# Level?



## Gemini18 (Mar 24, 2009)

HPI - 34 yo male sent to ER after an intentional drug overdose.  Pt reports he wanted to kill himself - "tired of living this life", took a handful of pills - Klonopin, Seroquel, Invega, stool softener and Tegretol.  Pt reports he took all those pills over the past few hrs and had attempts in the past.  Sister called EMS.  Presently he denies CP, SOB, N/V or abd pain.  

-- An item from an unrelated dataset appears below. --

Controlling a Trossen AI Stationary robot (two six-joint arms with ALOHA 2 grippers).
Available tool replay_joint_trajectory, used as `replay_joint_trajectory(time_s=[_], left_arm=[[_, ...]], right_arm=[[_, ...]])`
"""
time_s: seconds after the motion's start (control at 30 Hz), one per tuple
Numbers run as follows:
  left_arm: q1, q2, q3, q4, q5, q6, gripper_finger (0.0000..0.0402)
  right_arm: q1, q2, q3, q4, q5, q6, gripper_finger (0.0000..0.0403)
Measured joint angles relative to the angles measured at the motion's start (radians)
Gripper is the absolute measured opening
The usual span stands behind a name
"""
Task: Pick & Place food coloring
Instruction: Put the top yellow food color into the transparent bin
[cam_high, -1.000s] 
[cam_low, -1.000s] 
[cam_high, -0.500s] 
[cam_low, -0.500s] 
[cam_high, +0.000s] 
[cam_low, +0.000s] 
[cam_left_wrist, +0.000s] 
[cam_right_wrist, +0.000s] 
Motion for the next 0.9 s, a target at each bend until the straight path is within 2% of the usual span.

ROS - Head, Nose, Pharynx, CV, RESP, GI, Musculo, and Neuro

PMH - schizoaffective disorder, multiple suicide attempts.
SH/FH - Disabled, drug use, mother deceased, sister alive

PE - 11 systems examined.
Labs, EKGs - done

Pt admitted to ICU with IV saline.  Will consult psychiatrist for further evaluation

What would be the level for this?  I'm getting a level 3 due to the pt's chronic mental illness.


----------



## ARCPC9491 (Mar 24, 2009)

CC: Drug overdose
HPI: 
Duration-past few hours 
A/s-attempts in past
ROS- 6 (head doesn't count, it's considered a body area)
PFSH- 3/3
History: *Expanded Problem Focused*

Exam: you state 11 systems examined. This would be *comprehensive *based on 95 DG's.

MDM:
New prob (I'm assuming new problem) w/ work up.. 4 points 
Labs 1 point
EKG 1 point
Risk: IV fluids and/or chronic illness w/ exacerbation...moderate risk
MDM: *Moderate*

The documentation states patient was admitted. By your physician? Probably so. The documentation doesn't justify even the lowest level admission, 99221.(This requires comprehensive/detailed history, comprehensive exam, medical decision making of low/straightforward) The only difference between the higher two levels is the MDM (moderate, high, respectively..) and of course the time is different. 

I, personally, would educate your physician. (Primarily in documenting a complete history..hit atleast 4 HPI elements, complete 10 point ROS..) Maybe even review a few more of his/her admissions, show them what the requirements are and what their documentation must consist of. 

The note you have posted is not billable unless you take the route of billing an unlisted E/M code, 99499, sending in the documentation, and letting the payer decide how much the reimbursement is.


Good luck!


----------



## LLovett (Mar 24, 2009)

_ALL levels of admission require both comprehensive history and exam. The only difference between the 3 levels is the MDM (low, moderate, high, respectively..) and of course the time is different. _

99221 is Detailed or Comprehensive history and exam, they don't have to be comprehensive.

I think this is a detailed HPI so it would put the history level up to detailed.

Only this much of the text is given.